One intriguing possibility is that Mr Whyte could be summoned back to court, and this time to the Court of Session, to be “publicly examined”. Under s133 of the Insolvency Act 1986:- “Where a company is being wound up by the court … the liquidator may at any time before the dissolution of the company apply to the court for the public examination of any person who—(a)is or has been an officer of the company”.
The liquidator must make such an application if asked to do so by “one-half, in value, of the company’s creditors”. On such an application being made the court would fix a date for the hearing. At the hearing the person so ordered to appear “shall attend on that day and be publicly examined as to the promotion, formation or management of the company or as to the conduct of its business and affairs, or his conduct or dealings in relation to the company.”
If it turns out that the assets of Tixway UK Ltd have been dissipated, then I suspect that such an application will be made regarding Mr Whyte.

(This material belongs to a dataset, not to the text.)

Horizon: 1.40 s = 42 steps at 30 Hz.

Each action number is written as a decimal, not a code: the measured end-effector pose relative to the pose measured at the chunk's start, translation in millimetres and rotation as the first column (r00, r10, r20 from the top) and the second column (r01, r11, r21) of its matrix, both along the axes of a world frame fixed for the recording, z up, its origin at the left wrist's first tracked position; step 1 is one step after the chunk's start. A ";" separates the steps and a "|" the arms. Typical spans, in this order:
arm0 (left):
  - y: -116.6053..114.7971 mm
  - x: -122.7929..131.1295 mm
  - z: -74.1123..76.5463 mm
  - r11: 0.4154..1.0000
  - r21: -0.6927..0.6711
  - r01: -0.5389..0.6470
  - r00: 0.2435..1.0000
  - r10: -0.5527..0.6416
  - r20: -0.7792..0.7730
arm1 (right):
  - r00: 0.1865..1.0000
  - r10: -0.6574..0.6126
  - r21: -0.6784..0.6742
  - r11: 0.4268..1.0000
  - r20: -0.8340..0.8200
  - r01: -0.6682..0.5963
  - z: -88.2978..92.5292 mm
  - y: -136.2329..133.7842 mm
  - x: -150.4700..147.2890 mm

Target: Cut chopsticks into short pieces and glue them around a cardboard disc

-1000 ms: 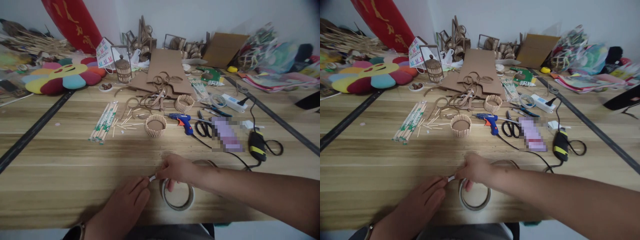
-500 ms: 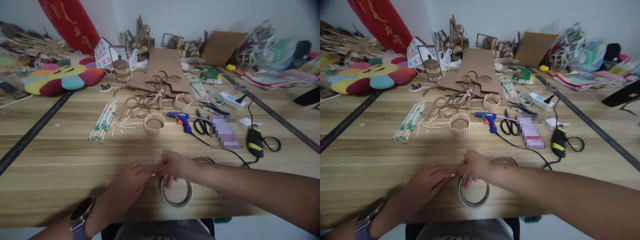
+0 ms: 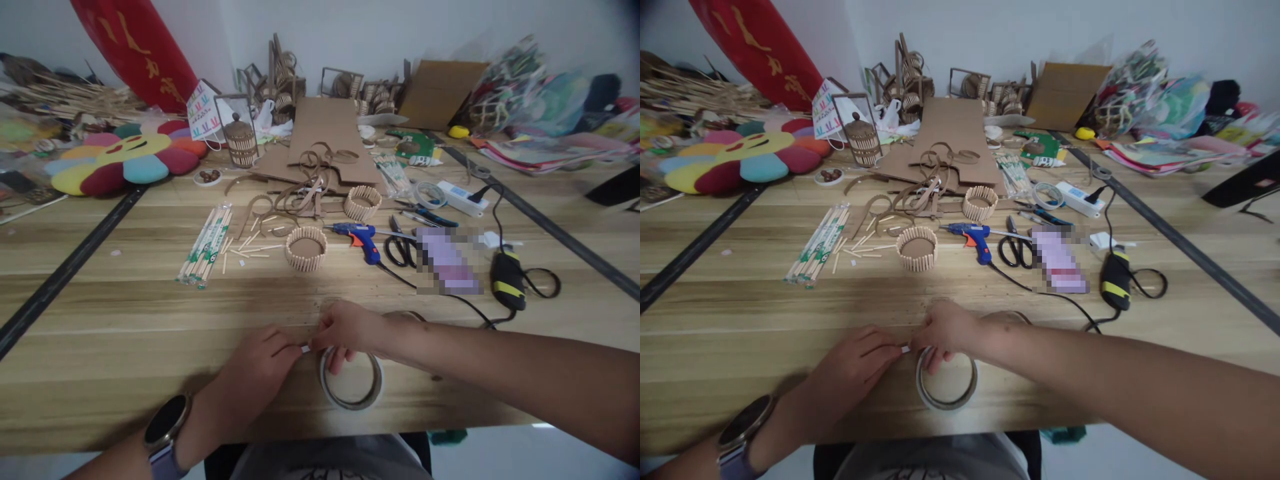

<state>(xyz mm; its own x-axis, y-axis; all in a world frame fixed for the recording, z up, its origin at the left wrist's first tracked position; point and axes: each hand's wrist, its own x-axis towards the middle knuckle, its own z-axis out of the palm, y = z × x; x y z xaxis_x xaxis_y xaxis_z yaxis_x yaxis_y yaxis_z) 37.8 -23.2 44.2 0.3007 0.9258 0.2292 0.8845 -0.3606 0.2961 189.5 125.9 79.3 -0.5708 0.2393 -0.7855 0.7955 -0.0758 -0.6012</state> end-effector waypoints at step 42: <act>-2.1 9.5 6.8 1.000 0.008 0.018 0.975 -0.016 -0.221 | 1.000 0.004 0.025 1.000 0.005 -0.005 -4.0 -2.9 0.2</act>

Section 124 of the Act deserves to be presented in full.
“(1)If a person without reasonable excuse fails at any time to attend his public examination under section 133, he is guilty of a contempt of court and liable to be punished accordingly.
(2)In a case where a person without reasonable excuse fails at any time to attend his examination under section 133 or there are reasonable grounds for believing that a person has absconded, or is about to abscond, with a view to avoiding or delaying his examination under that section, the court may cause a warrant to be issued to a constable or prescribed officer of the court—
(a)for the arrest of that person; and
(b)for the seizure of any books, papers, records, money or goods in that person’s possession.
(3)In such a case the court may authorise the person arrested under the warrant to be kept in custody, and anything seized under such a warrant to be held, in accordance with the rules, until such time as the court may order.”
I have no reason to believe that Mr Whyte would fail to attend, or abscond, or attempt to do so. However, in the highly unlikely event that he did, the powers granted by S134 are dramatic. Failure to attend could lead to him not being able to return to Scotland.
If Tixway UK Ltd remains asset rich, then One Stop will get their money and Mr Whyte would probably avoid such an examination. For all the interest that an appearance by Mr Whyte would generate at the Court of Session, I hope he does not get summoned as this would suggest that the debt has been paid.